» **What you have to do**
The expected answer is every line from the material below that has the word "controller".
- Opening Delimiter -
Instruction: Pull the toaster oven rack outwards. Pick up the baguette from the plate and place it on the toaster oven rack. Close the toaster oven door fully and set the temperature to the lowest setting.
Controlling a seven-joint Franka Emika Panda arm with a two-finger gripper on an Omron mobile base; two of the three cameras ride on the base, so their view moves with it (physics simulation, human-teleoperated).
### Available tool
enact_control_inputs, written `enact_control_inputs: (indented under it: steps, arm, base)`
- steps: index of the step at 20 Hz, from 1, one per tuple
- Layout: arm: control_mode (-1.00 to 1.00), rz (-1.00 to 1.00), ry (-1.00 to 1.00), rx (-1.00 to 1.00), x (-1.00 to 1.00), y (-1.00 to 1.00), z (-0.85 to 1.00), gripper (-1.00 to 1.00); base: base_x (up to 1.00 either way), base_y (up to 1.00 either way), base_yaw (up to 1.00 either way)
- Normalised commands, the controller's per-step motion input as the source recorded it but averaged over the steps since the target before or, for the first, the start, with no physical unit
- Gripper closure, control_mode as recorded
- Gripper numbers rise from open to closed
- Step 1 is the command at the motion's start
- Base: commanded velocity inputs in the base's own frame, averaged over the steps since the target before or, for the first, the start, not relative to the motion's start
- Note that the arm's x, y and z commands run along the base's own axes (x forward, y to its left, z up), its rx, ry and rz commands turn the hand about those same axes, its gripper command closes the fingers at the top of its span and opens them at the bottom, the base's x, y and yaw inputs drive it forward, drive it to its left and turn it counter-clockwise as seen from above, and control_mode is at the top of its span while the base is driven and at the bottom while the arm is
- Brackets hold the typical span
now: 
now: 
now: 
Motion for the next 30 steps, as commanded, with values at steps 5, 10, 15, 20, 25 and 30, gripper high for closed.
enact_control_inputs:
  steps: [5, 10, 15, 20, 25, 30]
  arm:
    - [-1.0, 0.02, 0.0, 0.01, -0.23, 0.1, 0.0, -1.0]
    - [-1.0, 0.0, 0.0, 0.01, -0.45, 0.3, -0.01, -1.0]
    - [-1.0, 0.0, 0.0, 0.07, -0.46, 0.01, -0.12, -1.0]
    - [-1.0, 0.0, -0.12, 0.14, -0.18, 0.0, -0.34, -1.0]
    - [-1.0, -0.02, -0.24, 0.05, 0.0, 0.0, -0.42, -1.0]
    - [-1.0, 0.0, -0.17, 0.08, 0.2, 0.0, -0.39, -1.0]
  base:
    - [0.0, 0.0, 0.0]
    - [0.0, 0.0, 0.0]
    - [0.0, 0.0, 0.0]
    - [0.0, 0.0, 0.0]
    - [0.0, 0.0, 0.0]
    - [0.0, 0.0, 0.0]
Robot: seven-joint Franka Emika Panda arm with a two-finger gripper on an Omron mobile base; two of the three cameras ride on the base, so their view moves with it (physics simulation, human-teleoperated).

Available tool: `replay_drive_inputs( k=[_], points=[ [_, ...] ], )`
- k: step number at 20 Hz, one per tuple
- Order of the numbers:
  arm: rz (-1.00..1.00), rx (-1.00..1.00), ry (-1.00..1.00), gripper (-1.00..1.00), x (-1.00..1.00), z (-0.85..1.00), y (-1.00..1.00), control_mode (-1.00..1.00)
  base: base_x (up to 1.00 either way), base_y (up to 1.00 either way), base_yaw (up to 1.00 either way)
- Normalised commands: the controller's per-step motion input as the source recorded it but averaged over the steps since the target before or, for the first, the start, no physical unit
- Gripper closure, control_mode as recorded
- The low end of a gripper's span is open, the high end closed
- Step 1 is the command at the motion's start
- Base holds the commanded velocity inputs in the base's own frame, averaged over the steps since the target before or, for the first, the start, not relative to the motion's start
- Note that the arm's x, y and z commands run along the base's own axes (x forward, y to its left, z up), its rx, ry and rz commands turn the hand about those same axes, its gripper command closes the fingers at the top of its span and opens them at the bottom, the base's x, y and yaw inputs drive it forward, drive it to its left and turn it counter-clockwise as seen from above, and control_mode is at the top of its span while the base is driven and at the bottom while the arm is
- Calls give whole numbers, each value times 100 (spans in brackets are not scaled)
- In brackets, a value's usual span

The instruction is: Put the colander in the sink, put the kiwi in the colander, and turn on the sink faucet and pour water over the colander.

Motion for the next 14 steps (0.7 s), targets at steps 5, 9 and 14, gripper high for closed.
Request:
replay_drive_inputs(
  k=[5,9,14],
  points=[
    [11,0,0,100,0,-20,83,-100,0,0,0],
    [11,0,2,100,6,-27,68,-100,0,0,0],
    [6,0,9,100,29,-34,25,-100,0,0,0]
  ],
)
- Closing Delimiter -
» **Response for this exercise**
- Normalised commands, the controller's per-step motion input as the source recorded it but averaged over the steps since the target before or, for the first, the start, with no physical unit
- Normalised commands: the controller's per-step motion input as the source recorded it but averaged over the steps since the target before or, for the first, the start, no physical unit

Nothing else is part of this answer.